The race to the bottom: approaching the ideal glass?
C. Patrick Royall, Francesco Turci, Soichi Tatsumi, John Russo and, Joshua Robinson

TL;DR
This paper reviews recent experimental and theoretical advances in understanding the glass transition, focusing on whether an ideal thermodynamic glass state exists, by approaching the putative transition closely.
Contribution
It synthesizes new techniques and findings that aim to resolve the debate over the thermodynamic versus dynamic nature of the glass transition.
Findings
Emerging consensus on approaching the thermodynamic transition
New techniques provide insights into the existence of an ideal glass
Implications for the fundamental understanding of glass formation
Abstract
Key to resolving the scientific challenge of the glass transition is to understand the origin of the massive increase in viscosity of liquids cooled below their melting temperature (avoiding crystallisation).
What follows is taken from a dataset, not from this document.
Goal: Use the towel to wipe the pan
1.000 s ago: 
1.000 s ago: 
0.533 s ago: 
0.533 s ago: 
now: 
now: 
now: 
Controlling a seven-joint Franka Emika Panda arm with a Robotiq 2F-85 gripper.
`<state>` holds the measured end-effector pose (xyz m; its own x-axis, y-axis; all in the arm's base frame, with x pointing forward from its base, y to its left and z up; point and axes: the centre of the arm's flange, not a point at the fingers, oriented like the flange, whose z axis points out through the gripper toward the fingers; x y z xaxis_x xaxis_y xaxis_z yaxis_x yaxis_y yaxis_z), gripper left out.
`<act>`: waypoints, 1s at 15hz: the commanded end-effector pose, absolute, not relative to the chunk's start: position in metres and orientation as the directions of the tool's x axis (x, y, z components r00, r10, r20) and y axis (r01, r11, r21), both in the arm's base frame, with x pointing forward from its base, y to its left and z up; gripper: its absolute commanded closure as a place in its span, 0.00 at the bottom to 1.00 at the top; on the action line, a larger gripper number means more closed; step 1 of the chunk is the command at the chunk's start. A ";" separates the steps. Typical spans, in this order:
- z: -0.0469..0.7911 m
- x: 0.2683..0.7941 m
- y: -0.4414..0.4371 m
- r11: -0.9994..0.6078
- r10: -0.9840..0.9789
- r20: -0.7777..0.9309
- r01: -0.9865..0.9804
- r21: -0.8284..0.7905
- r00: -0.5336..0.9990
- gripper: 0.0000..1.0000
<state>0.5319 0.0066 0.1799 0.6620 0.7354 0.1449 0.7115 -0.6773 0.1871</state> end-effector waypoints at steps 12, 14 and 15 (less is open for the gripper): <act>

A number of competing and often mutually exclusive theoretical approaches have been advanced to describe this phenomenon. Some posit a bona fide thermodynamic phase to an "ideal glass", an amorphous state with exceptionally low entropy. Other approaches are built around the concept of the glass transition as a primarily dynamic phenomenon. These fundamentally different interpretations give equally good descriptions of the data available, so it is hard to determine which -- if any -- is correct. Recently however this situation has begun to change. A consensus has emerged that one powerful means to resolve this longstanding question is to approach the putative thermodynamic…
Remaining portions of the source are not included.